## Task description
Excluding pictures, transcribe precisely the lines from the one containing "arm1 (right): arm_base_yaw" to the final line of the listing below, inclusive, and nothing more.

————————

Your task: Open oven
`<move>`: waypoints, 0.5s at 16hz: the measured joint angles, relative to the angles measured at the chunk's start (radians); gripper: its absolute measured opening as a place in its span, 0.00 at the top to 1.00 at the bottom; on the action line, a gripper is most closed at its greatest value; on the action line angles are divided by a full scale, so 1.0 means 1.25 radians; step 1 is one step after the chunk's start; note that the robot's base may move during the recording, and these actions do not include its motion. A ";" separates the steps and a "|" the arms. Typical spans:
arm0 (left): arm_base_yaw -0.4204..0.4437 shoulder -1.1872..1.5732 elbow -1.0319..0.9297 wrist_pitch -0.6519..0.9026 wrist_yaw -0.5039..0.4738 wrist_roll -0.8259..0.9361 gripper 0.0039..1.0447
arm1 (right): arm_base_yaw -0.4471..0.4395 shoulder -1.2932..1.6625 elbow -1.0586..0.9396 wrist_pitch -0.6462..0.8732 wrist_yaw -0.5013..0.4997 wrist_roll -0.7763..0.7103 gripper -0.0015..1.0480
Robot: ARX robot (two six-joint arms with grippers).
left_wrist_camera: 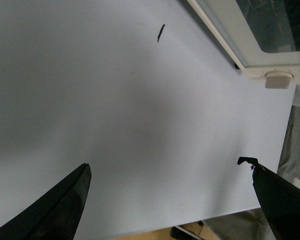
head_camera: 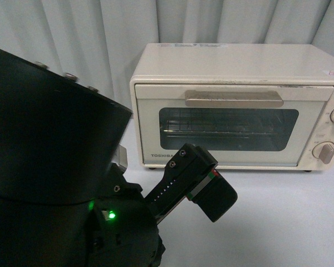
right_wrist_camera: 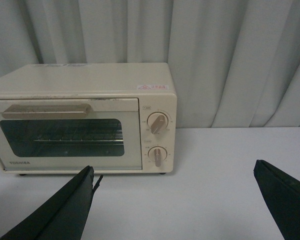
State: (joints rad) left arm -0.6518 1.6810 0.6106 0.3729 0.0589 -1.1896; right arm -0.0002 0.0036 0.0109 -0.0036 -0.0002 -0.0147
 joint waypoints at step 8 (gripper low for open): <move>0.031 0.178 0.084 0.029 -0.055 -0.125 0.06 | 0.000 0.000 0.000 0.000 0.000 0.000 0.06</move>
State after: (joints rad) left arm -0.6125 1.9030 0.7151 0.4095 -0.0093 -1.3457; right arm -0.0002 0.0036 0.0109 -0.0036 -0.0002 -0.0147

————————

## Exercise response
arm1 (right): arm_base_yaw -0.4471..0.4395 shoulder -1.2932..1.6625 elbow -1.0586..0.9396 wrist_pitch -0.6462..0.8732 wrist_yaw -0.5013..0.4997 wrist_roll -0.7763..0.7103 gripper -0.0015..1.0480
Robot: ARX robot (two six-joint arms with grippers).
left_wrist_camera: 
head_camera: 
right_wrist_camera: 
State: (joints rad) left arm -0.6518 1.6810 0.6106 0.3729 0.0589 -1.1896; right arm -0.0002 0.0036 0.0109 -0.0036 -0.0002 -0.0147
 joint waypoints at step 8 (gripper low for open): <move>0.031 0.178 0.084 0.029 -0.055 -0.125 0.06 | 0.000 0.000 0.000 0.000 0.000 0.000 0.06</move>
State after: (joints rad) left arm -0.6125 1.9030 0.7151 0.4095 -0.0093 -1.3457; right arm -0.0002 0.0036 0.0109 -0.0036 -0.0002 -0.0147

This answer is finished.